The Carty House Site (18FR324) is a 19th-century dwelling for one
of the iron workers at the Catoctin Iron Furnace. Possibly associated
with Earl Carty, a worker at the Big Ore Bank, this log cabin had
a stone foundation measuring approximately 21-by-21 feet, with a
cellar at its south end. The site is significant for the information
it revealed about the lifestyles and material culture of the workers
at the Catoctin Iron Furnace.
Orr and Son excavated two two-by-two-foot test units, four
two-and-a-half-by-two-and-a-half-foot test units, and a trench
measuring one-by-five feet within both the stone ruins and the
yard of the Carty House. In 1979, Mid-Atlantic Archaeological
Research, Inc. (MAAR) conducted Phase II excavations in the
Carty House west yard, which fell within the highway right-of-way.
Seventy-four shovel test pits were excavated at five-foot
intervals with a six-inch post-hole digger to subsoil or a
depth of 30 inches.
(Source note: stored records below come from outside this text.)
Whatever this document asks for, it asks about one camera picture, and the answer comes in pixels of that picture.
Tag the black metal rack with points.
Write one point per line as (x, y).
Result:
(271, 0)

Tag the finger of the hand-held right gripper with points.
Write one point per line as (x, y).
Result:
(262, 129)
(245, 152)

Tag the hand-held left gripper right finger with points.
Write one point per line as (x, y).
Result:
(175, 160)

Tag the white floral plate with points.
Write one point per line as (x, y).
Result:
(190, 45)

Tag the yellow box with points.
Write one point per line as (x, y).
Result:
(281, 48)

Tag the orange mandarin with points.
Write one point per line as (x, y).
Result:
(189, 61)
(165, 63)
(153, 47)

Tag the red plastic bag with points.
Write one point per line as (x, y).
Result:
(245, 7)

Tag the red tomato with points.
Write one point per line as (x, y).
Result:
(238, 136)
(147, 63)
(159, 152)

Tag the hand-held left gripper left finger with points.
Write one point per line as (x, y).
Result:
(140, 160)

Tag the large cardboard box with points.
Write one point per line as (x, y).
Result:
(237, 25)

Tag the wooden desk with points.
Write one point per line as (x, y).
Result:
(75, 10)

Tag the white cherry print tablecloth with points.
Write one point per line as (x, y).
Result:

Five-foot test units placed across the
west yard were then excavated following natural strata. All
soil was screened through ¼-inch mesh. Four major features
were uncovered: a brick sidewalk, a subsurface trash deposit,
a shallow trench, and a brick slab covered with Portland
cement, possibly representing an outbuilding. MAAR also
excavated the builder’s trench of the structure, and two
postholes. Unfortunately, MAAR’s report on the Carty House
and its associated paperwork have not been located, so all
information concerning their excavation was located in Orr
and Son’s 1980 Interim Report.
A total of 5,954 artifacts were recovered from excavations at
the Carty House. They represent the domestic refuse of the
dwelling’s inhabitants between its construction around 1825
through the early 20th century, when it was abandoned.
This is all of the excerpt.